### Task requirements
Check every line below for the word "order" and copy each one that has it.

┄┄┄┄┄┄┄┄┄┄

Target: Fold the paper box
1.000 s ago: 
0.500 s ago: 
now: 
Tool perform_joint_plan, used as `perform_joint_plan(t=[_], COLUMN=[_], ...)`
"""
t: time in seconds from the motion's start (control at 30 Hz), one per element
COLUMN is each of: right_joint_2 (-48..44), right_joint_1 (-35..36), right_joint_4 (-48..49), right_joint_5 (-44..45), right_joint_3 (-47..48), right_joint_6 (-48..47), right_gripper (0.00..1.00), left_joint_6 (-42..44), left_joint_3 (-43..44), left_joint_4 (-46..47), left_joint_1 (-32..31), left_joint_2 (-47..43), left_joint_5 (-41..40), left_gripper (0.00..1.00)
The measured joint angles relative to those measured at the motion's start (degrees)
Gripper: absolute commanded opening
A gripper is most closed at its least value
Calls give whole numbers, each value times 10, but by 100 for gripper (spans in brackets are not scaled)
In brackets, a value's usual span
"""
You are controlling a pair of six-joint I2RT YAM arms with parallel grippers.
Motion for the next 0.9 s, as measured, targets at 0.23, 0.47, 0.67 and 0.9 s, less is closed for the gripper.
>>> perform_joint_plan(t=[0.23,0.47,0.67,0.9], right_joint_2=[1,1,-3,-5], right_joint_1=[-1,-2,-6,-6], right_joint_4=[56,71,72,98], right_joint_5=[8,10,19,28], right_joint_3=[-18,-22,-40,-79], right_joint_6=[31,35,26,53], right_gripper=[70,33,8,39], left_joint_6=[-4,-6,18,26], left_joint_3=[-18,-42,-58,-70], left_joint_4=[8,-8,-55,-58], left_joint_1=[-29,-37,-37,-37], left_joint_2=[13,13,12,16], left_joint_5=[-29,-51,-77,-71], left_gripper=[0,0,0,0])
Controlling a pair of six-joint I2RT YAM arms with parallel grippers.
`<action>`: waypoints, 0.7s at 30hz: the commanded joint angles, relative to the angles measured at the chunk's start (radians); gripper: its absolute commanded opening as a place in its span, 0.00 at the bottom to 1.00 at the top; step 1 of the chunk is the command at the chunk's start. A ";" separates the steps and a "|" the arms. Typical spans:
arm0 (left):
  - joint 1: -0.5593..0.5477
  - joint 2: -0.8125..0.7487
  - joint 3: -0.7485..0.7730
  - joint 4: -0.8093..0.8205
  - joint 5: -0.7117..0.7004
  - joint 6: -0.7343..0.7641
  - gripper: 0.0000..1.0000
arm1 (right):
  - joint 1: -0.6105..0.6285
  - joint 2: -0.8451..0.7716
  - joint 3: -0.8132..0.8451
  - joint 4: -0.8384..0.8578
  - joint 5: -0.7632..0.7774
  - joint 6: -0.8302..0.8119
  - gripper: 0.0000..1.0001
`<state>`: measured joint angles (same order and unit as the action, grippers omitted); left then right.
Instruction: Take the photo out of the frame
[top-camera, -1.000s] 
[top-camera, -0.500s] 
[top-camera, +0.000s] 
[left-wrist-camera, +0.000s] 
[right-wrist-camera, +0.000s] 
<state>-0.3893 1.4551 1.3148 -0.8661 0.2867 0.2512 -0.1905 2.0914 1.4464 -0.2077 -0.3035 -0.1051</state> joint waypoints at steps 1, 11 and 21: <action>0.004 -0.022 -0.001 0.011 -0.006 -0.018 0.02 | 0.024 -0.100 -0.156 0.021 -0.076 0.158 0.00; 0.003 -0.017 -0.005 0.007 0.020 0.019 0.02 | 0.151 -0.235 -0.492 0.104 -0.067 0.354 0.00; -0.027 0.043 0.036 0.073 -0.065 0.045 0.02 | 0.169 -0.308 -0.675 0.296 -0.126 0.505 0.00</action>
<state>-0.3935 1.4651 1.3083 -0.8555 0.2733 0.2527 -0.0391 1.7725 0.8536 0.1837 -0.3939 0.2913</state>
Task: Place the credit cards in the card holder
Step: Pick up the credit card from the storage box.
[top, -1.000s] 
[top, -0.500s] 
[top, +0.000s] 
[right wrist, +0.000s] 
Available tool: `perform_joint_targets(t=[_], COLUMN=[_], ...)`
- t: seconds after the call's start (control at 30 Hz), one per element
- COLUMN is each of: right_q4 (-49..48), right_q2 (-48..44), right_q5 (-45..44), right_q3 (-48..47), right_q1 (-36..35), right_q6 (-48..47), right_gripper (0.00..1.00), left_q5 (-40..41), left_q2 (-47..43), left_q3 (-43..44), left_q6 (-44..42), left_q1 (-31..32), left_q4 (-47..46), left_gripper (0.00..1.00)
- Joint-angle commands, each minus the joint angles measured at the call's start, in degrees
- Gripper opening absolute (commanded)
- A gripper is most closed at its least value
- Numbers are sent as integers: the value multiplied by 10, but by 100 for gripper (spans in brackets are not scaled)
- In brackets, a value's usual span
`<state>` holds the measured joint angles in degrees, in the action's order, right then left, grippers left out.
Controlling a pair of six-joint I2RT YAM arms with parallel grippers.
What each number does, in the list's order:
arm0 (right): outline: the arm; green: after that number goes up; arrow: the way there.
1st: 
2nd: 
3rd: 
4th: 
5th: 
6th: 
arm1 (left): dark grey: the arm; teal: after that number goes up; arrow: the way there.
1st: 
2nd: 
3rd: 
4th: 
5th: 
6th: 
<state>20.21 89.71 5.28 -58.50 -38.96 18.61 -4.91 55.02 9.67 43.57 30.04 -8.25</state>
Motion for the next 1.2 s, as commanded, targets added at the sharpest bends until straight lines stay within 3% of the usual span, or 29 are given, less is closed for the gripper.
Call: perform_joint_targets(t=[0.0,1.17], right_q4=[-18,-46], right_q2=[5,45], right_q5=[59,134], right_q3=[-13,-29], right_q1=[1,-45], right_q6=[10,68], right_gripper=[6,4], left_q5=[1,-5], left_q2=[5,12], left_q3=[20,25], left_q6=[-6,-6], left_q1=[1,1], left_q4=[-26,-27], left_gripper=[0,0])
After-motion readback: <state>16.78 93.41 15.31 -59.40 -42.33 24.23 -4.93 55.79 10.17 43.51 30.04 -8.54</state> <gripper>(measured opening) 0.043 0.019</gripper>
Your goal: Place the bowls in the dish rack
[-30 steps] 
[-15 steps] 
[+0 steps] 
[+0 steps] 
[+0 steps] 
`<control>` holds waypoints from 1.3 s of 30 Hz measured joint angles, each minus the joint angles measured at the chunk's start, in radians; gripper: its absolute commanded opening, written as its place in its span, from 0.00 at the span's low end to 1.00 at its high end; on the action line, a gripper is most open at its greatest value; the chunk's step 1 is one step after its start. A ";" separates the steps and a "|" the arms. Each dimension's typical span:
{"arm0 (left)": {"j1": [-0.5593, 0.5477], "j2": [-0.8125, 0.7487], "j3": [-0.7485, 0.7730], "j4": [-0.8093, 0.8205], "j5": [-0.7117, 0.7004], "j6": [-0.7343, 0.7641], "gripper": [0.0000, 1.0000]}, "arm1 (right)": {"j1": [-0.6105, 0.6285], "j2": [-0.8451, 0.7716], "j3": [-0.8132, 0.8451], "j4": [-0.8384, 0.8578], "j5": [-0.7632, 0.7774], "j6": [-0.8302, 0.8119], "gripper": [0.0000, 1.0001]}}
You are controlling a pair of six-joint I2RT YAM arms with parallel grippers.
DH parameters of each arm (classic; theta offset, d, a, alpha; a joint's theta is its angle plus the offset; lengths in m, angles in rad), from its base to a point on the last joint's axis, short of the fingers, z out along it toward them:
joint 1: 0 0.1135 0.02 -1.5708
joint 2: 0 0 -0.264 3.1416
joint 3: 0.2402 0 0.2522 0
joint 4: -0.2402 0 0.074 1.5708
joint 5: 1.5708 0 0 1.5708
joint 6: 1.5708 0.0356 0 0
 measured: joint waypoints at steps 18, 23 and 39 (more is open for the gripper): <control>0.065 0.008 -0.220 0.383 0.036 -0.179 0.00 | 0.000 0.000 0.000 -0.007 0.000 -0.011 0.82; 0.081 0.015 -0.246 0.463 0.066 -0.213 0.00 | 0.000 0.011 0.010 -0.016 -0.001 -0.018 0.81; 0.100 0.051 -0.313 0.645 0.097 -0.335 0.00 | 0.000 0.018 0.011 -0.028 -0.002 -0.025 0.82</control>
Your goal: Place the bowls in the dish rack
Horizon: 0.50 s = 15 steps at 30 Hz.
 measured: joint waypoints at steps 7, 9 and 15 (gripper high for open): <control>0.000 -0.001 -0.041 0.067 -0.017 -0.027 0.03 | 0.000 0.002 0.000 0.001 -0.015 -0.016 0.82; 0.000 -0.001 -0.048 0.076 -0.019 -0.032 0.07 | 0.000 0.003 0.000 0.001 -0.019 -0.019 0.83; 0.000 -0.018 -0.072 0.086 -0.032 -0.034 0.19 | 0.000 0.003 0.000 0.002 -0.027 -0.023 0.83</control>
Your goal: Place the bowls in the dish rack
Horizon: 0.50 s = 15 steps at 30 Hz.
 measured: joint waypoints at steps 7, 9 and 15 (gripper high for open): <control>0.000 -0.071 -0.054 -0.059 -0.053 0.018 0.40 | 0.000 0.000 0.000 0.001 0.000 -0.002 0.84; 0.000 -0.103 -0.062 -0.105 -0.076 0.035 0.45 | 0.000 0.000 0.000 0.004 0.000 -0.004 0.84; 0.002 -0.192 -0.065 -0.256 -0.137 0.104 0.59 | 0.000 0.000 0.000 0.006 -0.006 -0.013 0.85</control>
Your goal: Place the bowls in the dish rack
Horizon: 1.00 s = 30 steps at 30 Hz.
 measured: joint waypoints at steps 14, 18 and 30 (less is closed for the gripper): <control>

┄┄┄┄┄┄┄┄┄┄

### Your solution
`<state>`: measured joint angles (same order and unit as the action, grippers omitted); left then right.
`<state>` holds the measured joint angles in degrees, in the action's order, right then left, grippers left out.
What each number does, in the list's order:

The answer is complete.